Filters on Unix are very common utilities, such as cat, wc, sort, grep, perl, head, and tail.
Filters allow Unix to easily sidestep design and code complexity. How?
Let's take the sort filter as a quick example. Okay, we'll need some data to sort. Let's say we run the following commands:
$ cat fruit.txt
orange
banana
apple
pear
grape
pineapple
lemon
cherry
papaya
mango
$
Now we consider four scenarios of using sort; based on the parameter(s) we pass, we are actually performing explicit or implicit input-, output-, and/or error-redirection!
Scenario 1: Sort a file alphabetically (one parameter, input implicitly redirected to file):
$ sort fruit.txt
apple
banana
cherry
grape
lemon
mango
orange
papaya
pear
pineapple
$
All right!
Hang on a second, though. If sort is a filter (and it is), it should read from its stdin (the keyboard) and write to its stdout (the terminal). It is indeed writing to the terminal device, but it's reading from a file, fruit.txt.

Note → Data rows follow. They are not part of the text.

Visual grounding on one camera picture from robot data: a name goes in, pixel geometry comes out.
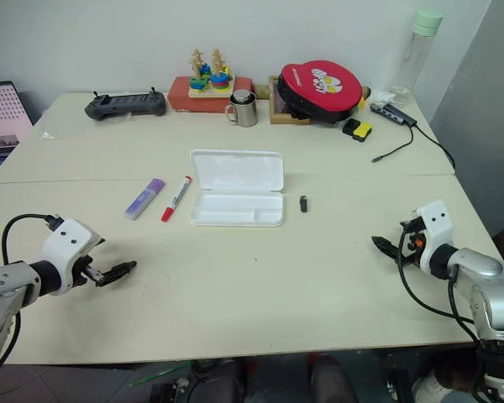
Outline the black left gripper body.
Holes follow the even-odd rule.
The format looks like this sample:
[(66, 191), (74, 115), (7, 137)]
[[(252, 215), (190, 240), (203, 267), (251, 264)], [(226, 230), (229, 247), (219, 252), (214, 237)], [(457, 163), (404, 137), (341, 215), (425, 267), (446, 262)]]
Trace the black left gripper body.
[(98, 287), (104, 286), (104, 274), (92, 267), (93, 258), (89, 255), (80, 257), (72, 266), (72, 287), (85, 285), (89, 280)]

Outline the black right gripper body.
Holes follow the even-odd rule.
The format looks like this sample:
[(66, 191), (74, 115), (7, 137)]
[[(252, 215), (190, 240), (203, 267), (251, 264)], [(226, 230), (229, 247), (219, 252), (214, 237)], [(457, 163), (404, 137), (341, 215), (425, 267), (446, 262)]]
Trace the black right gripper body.
[(420, 266), (420, 258), (425, 248), (425, 224), (422, 218), (400, 222), (402, 235), (398, 245), (398, 263), (401, 267), (409, 264)]

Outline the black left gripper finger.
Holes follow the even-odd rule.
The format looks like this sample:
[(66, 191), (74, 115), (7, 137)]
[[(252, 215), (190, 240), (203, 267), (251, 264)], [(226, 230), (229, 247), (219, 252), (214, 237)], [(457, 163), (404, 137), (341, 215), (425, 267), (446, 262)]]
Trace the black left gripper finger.
[(95, 281), (96, 287), (104, 287), (124, 277), (124, 273), (107, 272)]
[(105, 278), (121, 278), (128, 274), (137, 265), (136, 261), (123, 262), (113, 266), (110, 270), (105, 272), (103, 276)]

This is deliberate; if a parameter is provided, the sort program treats it as standard input, as clearly seen.
Also, note that sort fruit.txt is identical to sort < fruit.txt.
Scenario 2: Sort any given input alphabetically (no parameters, input and output from and to stdin/stdout):
$ sort
mango
apple
pear
^D
apple
mango
pear
$
Once you type sort and press the Enter key, and the sort process comes alive and just waits. Why? It's waiting for you, the user, to type something. Why? Recall, every process by default reads its input from standard input or stdin – the keyboard device! So, we type in some fruit names. When we're done, press Ctrl + D. This is the default character sequence that signifies end-of-file (EOF), or in cases such as this, end-of-input. Voila! The input is sorted and written. To where? To the sort process's stdout – the terminal device, hence we see it.
Scenario 3: Sort any given input alphabetically and save the output to a file (explicit output redirection):
$ sort > sorted.fruit.txt
mango
apple
pear
^D
$
Similar to Scenario 2, we type in some fruit names and then Ctrl + D to tell sort we're done. This time, though, note that the output is redirected (via the > meta-character) to the sorted.fruits.txt file!
So, as expected is the following output:
$ cat sorted.fruit.txt
apple
mango
pear
$
Scenario 4: Sort a file alphabetically and save the output and errors to a file (explicit input-, output-, and error-redirection):
$ sort < fruit.txt > sorted.fruit.txt 2> /dev/null
$
Interestingly, the end result is the same as in the preceding scenario, with the added advantage of redirecting any error output to the error channel. Here, we redirect the error output (recall that file descriptor 2 always refers to stderr) to the /dev/null special device file; /dev/null is a device file whose job is to act as a sink (a black hole). Anything written to the null device just disappears forever! (Who said there isn't magic on Unix?) Also, its complement is /dev/zero; the zero device is a source – an infinite source of zeros. Reading from it returns zeroes (the first ASCII character, not numeric 0); it has no end-of-file!